In asserting that “Thereby you can gradually reach a clarification of the field of validity of the law,” and in next taking “a closer look at the contents of the law,” Rasch (2010/1972, p. 1254) does not follow Maxwell’s process. Rasch does not try to explain individual-centered variation in a psychological or social phenomenon in psychological or social terms, as one would in investigations emulating Maxwell’s interest in explaining a physical phenomenon in physical terms. Instead, Rasch’s focus on the contents of the law is strictly mathematical. His concern is with the nature of the independence of the comparisons made in a context of infinite possibility. He shows how the frame of reference provides a means for defining all possible relevant observational situations, but he does not show, as does Maxwell for electromagnetism, what makes any given observation conform to the model in the way that it does.

In the wake of Rasch’s work and later large-scale studies equating high stakes reading tests (Jaeger 1973; Rentz and Bashaw 1977), however, Stenner and colleagues (Stenner 2001; Stenner et al. 2006) developed an effective and parsimonious predictive theory of what makes text easy or difficult to read. Others have similarly devised predictive models of other cognitive and behavioral constructs (Dawson et al. 2006; Embretson 1998; Fischer 1973; Fisher 2008; Green and Kluever 1992; Wilson 2008) with the aim of achieving the degree of control over the instrumentation needed for the reliable and highly efficient automated production of assessment items (Bejar et al. 2003; Stenner and Stone 2003).

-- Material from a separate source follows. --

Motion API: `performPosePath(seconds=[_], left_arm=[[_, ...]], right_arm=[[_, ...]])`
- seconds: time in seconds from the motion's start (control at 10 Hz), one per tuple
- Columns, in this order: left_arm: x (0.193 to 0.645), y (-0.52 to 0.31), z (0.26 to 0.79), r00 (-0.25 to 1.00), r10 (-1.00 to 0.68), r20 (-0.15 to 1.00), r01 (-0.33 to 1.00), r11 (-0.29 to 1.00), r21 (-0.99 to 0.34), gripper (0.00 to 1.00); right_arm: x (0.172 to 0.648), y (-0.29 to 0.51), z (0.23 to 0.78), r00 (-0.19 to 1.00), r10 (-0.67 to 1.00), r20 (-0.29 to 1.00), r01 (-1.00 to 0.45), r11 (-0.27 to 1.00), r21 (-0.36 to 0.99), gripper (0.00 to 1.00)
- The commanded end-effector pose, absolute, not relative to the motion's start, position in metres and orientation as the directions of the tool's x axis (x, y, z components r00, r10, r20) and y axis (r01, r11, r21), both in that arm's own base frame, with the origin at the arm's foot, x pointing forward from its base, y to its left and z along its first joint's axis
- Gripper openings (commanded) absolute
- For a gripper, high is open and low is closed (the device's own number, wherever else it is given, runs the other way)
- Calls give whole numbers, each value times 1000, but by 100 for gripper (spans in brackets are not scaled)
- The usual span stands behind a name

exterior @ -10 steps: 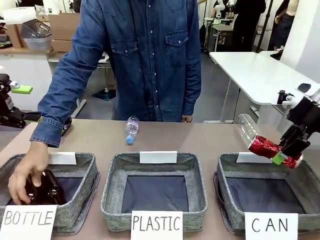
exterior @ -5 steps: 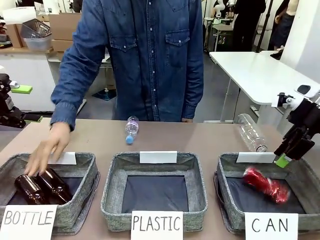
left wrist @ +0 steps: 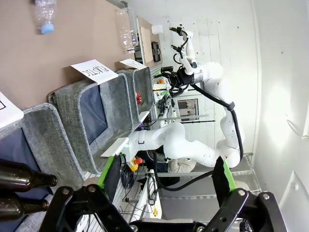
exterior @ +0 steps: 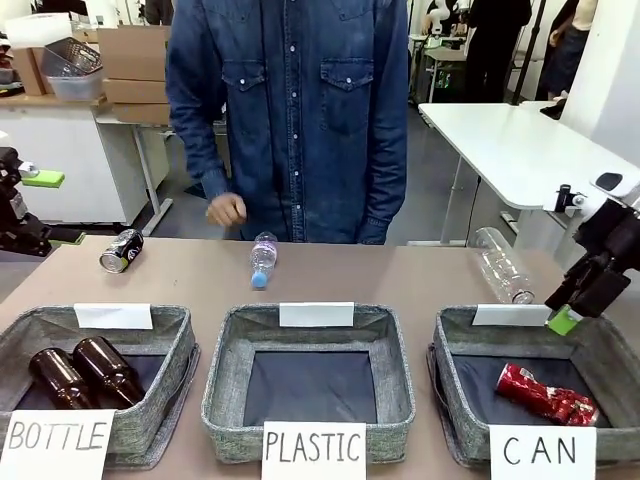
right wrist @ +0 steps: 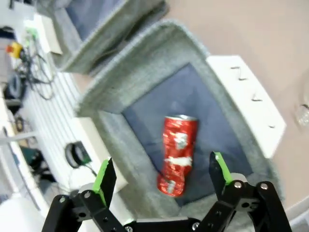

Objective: Sort the can waste into the basket.
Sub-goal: Pick up the can waste from the table and place it in the right Fabric basket.

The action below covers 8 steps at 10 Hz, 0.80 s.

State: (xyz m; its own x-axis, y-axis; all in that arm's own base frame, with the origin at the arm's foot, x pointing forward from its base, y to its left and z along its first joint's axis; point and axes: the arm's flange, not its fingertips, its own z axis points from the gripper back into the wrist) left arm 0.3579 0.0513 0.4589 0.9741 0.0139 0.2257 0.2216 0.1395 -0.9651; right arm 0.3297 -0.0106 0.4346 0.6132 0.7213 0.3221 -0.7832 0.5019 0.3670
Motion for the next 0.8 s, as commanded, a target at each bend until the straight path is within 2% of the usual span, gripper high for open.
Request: performPosePath(seconds=[0.0,0.1,0.2,0.3,0.4,0.5,0.6,0.7], left_arm=[[357,50,461,969,11,248,244,123,-962,100],[357,50,461,969,11,248,244,123,-962,100],[357,50,461,969,11,248,244,123,-962,100],[357,50,461,969,11,248,244,123,-962,100],[357,50,461,969,11,248,244,123,-962,100],[357,50,461,969,11,248,244,123,-962,100],[357,50,461,969,11,248,244,123,-962,100],[357,50,461,969,11,248,244,123,-962,100]], right_arm=[[314,-2,437,776,485,403,-618,460,638,100],[319,-5,454,896,217,387,-439,309,844,100],[324,-13,469,962,-76,261,-260,33,965,100],[327,-19,474,967,-232,107,-143,-145,979,100],[331,-20,475,937,-342,-66,-29,-265,964,100],[335,-19,473,869,-450,-205,56,-321,945,100],[342,-13,470,748,-565,-349,170,-345,923,100],[345,1,470,714,-620,-326,205,-260,944,100]])
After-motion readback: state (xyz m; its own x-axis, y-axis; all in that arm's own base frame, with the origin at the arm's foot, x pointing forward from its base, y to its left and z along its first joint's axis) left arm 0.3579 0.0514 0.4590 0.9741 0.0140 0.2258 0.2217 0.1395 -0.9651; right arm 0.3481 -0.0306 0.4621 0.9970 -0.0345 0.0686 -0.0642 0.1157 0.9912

Generalizing these accomplishments requires a systematic and methodical way of interweaving substantive qualitative content and abstract mathematical construct issues. Various systems for assessing constructs (Embretson 1998; Stenner and Smith 1982; Stenner et al. 1983; Burdick et al. 2010; Wilson 2005) set the stage for fuller realizations of model-based reasoning in the psychosocial sciences by prioritizing theory development. In the context of these systems, hypotheses are formulated and tested by iterating through a sequence of moments in a method, any one of which may serve as a point of entry or exit. Building on the way in which data, instruments, and theory have each historically served to mediate each other’s interrelations in the history of science (Ackermann 1985), and focusing on the predictive control of the construct, new horizons for qualitatively-informed quantitative social science can be envisioned.